Quedaban pocos días para la apertura de Trasañejo y las peleas eran continuas. Los sube y baja, lamentables. Con días en los que no nos dirigíamos la palabra y otros en donde sólo gemíamos. El descontrol era intenso y Sancho, mi socio en el restaurante, andaba tan preocupado por la empresa que debía entregarnos las baldosas como por mi estabilidad, que si me pongo a echar la vista atrás quedó reducida a cenizas desde el mismo día en que comencé una relación que no sólo va a pasar a mi historia, sino a la de todo aquel que quiera leer estas memorias tan sinceras como explosivas. Porque lo mejor cuando escribes no es la técnica; tampoco la sintaxis. Lo que realmente hace interesante una lectura, y más unas memorias, es no dejarte nada en el tintero. No calcular las consecuencias. Porque una historia sin estrujar es como una naranja sin exprimir, que da un zumo insustancial, inacabado.

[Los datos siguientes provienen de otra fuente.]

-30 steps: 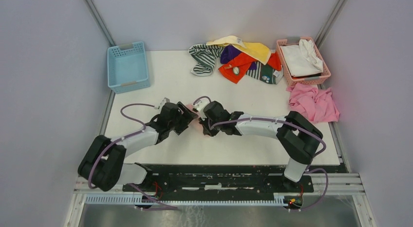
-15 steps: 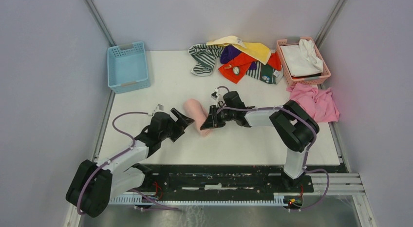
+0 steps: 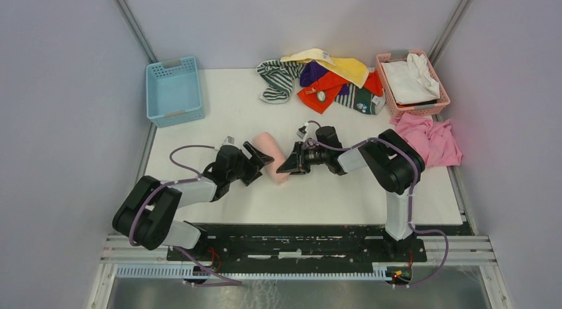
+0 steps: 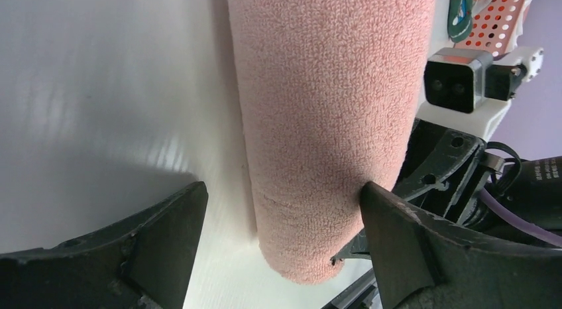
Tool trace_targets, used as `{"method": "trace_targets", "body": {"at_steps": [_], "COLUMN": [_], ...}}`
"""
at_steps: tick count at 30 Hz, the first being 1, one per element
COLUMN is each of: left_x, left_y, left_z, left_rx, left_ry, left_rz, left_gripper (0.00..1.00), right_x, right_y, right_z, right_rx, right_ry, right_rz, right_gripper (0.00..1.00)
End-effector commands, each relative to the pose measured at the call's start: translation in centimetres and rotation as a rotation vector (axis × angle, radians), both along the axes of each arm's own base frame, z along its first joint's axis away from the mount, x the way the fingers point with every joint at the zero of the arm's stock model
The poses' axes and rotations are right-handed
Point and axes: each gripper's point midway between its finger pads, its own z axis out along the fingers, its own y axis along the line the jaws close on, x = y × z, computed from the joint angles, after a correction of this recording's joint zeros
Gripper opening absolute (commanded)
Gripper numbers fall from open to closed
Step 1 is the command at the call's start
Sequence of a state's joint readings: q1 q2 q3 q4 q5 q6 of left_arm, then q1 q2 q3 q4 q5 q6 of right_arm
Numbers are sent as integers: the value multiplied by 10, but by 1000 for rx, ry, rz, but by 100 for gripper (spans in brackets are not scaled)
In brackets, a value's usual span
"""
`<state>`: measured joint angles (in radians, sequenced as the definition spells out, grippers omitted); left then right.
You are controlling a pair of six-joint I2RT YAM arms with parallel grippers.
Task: Roll the towels
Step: Pick up the towel at the center of the board.
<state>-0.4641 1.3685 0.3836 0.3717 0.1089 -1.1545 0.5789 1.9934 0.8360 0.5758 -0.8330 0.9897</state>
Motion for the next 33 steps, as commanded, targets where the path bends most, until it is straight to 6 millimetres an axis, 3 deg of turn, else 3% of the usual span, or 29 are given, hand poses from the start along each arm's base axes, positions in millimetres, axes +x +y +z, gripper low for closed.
{"method": "trace_targets", "body": {"at_steps": [1,8,15,17,22,27,30,33], "left_x": [25,25,19,16,14,27,41,57], "left_y": [-20,-35,-42,-43,-41,-30,-19,-4], "left_z": [21,2,-36,-45,-55,-35,-10,11], "left_rx": [-80,-69,-41,-24,-4,57,64,67], "left_ry": [-82,-49,40,58,81,38,-8,-40], "left_rz": [-22,-61,-63,-65,-47,1,51,107], "left_gripper": [91,91,84,81,60,41,36,32], "right_x": [-35,-32,-32,-31,-24,-19,-17,-18], "right_y": [-25,-30,-31,-31,-29,-32,-35,-40], "right_z": [-70,-81,-89,-89,-76,-45,-15,14], "right_rx": [-172,-163,-171,-172,-160,-191,-191,-197], "right_ry": [264,309,327,324,277,158,46,-51], "right_rz": [-47,-75,-78,-77,-69,-37,-4,24], "right_gripper": [1,2,2,3,7,32,56,73]}}
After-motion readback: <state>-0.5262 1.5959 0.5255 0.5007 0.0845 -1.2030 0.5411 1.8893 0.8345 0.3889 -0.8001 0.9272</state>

Que como me dijo Dragó “yo comencé a escribir toda la verdad cuando murió mi madre”. Yo, en fino homenaje, no he esperado, para contarlo todo, a la defunción de la mía.

 

Convencerla para que viniera a la fiesta de apertura de mi restaurante fue un suplicio. Según follábamos, venía; según nos distanciábamos, amenazaba con no acudir. Y así hasta la apertura. Porque debe quedar claro que nunca, en toda mi vida, he padecido mayor inestabilidad, con dudas hasta de cuándo le llegaba la regla, con una persona tan loca como yo –si no más; al menos a veces, unas cuantas de ellas–, que en vez de tranquilizarme me excitaba. En todos los sentidos.

 

Flower es un sol de persona. Una amiga fiel. Una mujer inteligente. Alguien que se preocupa por los demás. Un ser con capacidad de decisión, análisis y crítica. Con experiencia a borbotones. Pero eso sí. Una cosa es vivir alrededor de ella y otra encima. Y a mí me tocó la profundidad de su ser, la crisis por cualquier cosa, las penetraciones hasta el desmayo, y los cambios de humor que nunca padecieron los del grupo tóxico; aunque tampoco creo que se hubieran enterado.

 

 

Joaquín Campos, 29/10/13, Phnom Penh.